Manage Data More Effectively with Multiple Databases

Vitalii Symon, 22 October 2010

Managing data is a hard task if you have 2-3 Gigabytes of data and extreme requirements for quick use. For example – post database.

Currently, I am working on database which will allow you to pick addresses from a NZ-wide database for customers via a web API. This will increase accuracy of your data and will allow you to maintain correct addressing even if a post code or Zip code was updated. This database is updated every 3 months and is shipped on a few CD disks.  But, carrying all versions of addresses inside one database would slow down whole system.

So we have to create primary (root) database which will contain global values (like settings, list of customers) and several databases which will contain and share data between them.

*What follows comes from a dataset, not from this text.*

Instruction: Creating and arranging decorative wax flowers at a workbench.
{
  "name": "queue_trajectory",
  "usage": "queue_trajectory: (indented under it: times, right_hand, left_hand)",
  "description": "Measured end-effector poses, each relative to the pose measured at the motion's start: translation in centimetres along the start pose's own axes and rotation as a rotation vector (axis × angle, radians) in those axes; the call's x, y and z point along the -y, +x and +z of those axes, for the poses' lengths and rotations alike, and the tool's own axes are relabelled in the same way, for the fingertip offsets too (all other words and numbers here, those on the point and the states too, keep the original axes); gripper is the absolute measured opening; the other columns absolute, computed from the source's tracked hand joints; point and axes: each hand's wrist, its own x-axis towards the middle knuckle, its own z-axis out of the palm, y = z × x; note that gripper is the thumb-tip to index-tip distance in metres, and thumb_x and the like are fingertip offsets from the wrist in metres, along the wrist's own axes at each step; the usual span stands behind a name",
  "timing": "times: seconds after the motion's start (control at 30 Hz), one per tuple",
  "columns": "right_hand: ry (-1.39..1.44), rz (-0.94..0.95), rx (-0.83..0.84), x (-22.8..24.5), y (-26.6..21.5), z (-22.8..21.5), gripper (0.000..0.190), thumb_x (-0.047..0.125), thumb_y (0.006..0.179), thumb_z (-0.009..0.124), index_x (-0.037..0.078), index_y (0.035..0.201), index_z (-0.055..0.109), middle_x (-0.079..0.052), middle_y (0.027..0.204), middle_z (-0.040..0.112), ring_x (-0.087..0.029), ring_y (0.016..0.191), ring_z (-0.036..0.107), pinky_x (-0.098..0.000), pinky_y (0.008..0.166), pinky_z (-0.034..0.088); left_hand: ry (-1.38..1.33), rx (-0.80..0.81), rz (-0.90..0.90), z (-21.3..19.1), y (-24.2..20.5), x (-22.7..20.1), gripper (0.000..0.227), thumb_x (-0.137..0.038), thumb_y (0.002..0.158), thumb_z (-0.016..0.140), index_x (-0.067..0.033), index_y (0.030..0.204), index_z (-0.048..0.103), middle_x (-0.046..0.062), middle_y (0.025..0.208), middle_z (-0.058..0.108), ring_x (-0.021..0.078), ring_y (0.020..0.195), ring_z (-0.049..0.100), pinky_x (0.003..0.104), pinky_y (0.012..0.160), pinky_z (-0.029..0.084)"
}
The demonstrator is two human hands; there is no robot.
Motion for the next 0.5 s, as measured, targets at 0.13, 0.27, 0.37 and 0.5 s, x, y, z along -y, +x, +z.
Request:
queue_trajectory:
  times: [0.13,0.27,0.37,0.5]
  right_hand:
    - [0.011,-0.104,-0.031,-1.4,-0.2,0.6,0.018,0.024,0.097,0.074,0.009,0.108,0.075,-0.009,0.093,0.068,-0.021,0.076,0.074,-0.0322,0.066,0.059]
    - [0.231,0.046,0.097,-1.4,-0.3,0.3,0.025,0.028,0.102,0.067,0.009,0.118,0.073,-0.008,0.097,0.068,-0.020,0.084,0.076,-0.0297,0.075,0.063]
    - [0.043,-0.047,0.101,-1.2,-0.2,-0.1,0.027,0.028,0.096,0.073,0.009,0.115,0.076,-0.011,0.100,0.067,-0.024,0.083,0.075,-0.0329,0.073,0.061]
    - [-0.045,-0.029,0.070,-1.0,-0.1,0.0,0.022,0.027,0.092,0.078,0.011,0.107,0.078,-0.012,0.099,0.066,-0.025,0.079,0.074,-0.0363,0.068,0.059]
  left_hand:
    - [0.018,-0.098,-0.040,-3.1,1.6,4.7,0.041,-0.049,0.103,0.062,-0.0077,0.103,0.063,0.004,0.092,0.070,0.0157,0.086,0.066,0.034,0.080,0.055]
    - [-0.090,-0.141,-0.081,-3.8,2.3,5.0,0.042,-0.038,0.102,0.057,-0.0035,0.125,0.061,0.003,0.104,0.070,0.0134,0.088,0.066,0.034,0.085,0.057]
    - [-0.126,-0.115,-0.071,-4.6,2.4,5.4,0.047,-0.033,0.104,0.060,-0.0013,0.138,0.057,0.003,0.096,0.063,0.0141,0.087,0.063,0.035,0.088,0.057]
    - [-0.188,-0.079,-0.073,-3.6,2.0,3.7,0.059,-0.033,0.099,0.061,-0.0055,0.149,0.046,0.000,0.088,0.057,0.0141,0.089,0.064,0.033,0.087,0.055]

In general scheme it looks like this:

Manage Data More Effectively with Multiple Databases 

Note that web service interacts with secondary databases (A, B and C) directly to reduce load onto the main database. To achieve this goal you have define some rules to select database. For example you can

1. select database by date or

2. select database by name of object you are working with. For example if you work with company related information you can store information for companies starting on ‘A’-‘K’ in database A in ‘L’ to ‘Z’ – in database B.

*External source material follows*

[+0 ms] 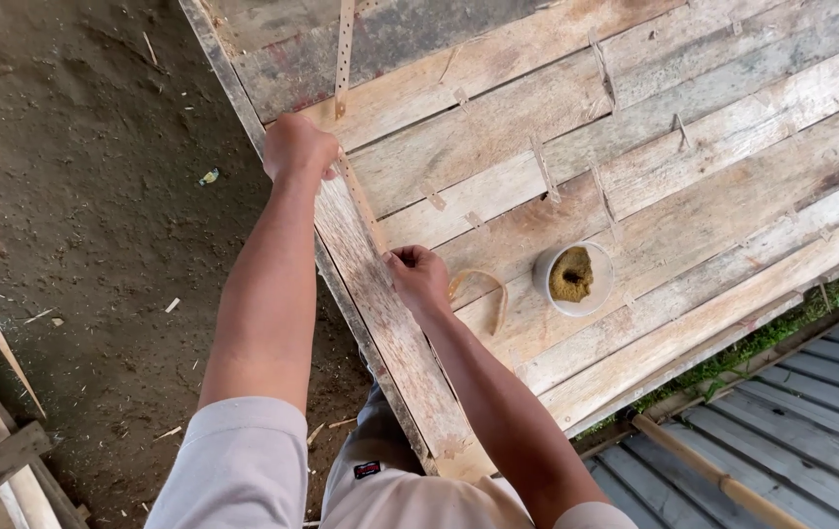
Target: The person assembles a wooden frame by placing and adjusting wooden strips on a workbench. They use a perforated strap and a utility knife to cut and secure the pieces, then press the strips into place to form the frame.
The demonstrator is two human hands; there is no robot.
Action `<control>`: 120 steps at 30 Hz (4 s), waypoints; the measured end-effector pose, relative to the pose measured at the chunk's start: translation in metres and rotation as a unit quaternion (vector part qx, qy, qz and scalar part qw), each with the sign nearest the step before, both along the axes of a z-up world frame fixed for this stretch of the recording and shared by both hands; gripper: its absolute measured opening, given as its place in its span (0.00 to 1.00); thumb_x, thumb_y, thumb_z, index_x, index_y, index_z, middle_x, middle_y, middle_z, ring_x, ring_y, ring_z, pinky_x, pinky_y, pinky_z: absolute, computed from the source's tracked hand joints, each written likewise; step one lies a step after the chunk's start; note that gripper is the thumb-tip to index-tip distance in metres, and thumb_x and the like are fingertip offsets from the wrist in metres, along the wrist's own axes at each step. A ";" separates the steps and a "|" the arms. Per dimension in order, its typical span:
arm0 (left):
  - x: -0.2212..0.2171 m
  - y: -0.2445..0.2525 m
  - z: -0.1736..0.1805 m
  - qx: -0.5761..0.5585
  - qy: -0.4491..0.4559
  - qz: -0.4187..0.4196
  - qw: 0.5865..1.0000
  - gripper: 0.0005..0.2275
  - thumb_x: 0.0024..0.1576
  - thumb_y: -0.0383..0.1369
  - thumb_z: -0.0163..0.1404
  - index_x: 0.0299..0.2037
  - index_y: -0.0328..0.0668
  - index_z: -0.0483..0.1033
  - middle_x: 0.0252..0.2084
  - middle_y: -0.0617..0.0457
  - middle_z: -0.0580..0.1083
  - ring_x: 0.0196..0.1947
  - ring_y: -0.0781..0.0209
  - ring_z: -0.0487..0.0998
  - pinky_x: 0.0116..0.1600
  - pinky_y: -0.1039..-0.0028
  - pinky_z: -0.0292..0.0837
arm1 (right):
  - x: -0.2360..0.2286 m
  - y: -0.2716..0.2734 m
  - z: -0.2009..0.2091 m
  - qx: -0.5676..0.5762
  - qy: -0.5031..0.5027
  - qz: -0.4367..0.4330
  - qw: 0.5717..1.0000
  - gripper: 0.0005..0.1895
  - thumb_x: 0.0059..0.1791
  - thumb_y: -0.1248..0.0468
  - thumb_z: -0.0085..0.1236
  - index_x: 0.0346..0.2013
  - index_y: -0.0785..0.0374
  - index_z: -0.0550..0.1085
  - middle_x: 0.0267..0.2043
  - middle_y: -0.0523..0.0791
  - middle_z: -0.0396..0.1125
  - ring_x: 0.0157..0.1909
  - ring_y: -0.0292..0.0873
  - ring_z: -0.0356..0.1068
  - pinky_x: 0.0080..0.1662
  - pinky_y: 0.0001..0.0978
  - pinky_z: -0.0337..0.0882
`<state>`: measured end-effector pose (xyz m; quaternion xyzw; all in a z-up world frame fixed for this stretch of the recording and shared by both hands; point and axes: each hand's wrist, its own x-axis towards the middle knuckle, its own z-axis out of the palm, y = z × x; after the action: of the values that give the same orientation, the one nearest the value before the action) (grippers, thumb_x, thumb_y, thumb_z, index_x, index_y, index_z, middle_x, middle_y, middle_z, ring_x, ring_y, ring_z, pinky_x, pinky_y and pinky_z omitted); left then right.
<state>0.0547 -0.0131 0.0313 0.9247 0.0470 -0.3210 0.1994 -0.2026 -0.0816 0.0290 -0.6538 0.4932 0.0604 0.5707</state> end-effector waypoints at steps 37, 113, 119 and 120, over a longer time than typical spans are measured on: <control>-0.009 0.010 -0.002 -0.163 -0.021 0.083 0.983 0.05 0.42 0.29 0.50 0.25 0.42 0.78 0.10 0.49 0.71 0.12 0.59 0.78 0.18 0.83 0.70 | 0.000 0.003 -0.031 -0.072 0.102 0.061 0.990 0.12 0.42 0.48 0.62 0.34 0.47 0.83 0.29 0.39 0.77 0.40 0.45 0.79 0.44 0.36 0.73; -0.129 0.033 0.018 0.082 -0.151 -0.407 0.897 0.34 0.63 0.59 0.36 0.78 0.61 0.46 0.82 0.65 0.41 0.81 0.63 0.32 0.71 0.22 0.15 | -0.117 -0.093 0.042 0.170 -0.346 -0.142 0.912 0.10 0.55 0.72 0.53 0.50 0.64 0.75 0.49 0.51 0.73 0.51 0.46 0.76 0.59 0.44 0.75; -0.127 0.030 0.018 0.084 -0.125 -0.415 0.897 0.36 0.62 0.60 0.32 0.78 0.60 0.39 0.81 0.64 0.34 0.80 0.62 0.27 0.69 0.23 0.15 | -0.190 -0.127 0.080 -0.042 -0.098 -0.023 0.994 0.12 0.52 0.66 0.60 0.49 0.67 0.74 0.41 0.50 0.74 0.39 0.42 0.75 0.44 0.30 0.80; -0.123 0.028 0.016 0.095 -0.114 -0.426 0.893 0.38 0.60 0.62 0.28 0.78 0.60 0.33 0.81 0.63 0.28 0.79 0.62 0.23 0.68 0.26 0.13 | -0.190 -0.120 0.097 -0.134 0.082 0.073 0.985 0.14 0.52 0.60 0.60 0.49 0.64 0.75 0.44 0.48 0.75 0.44 0.42 0.75 0.44 0.26 0.80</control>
<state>-0.0684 0.0149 0.0476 0.9009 -0.3439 -0.2616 -0.0414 -0.3924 -0.2016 0.1256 -0.7514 0.4929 0.0892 0.4296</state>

Usually the amount of common data isn’t big, so keeping it in the memory is possible, that avoids creating bottleneck when accessing the root database.

The next question is how to store connection strings. There are two primary options:

1. Configuration file. This looks like a good option but needs extra code for managing xml, reloading settings on the fly (if web.config is used), etc.

2. Root database. You can create just another table in the database and put connection strings there. That’s an easy and reliable solution which requires minimal efforts. Also it makes sense to cache connection strings to reduce response time for your service.

Having several databases is a good approach to make your service quicker and more reliable. In most cases it is easy split data, so if you have big solution - it makes sense to design it to support multiple databases from scratch rather than redesign after.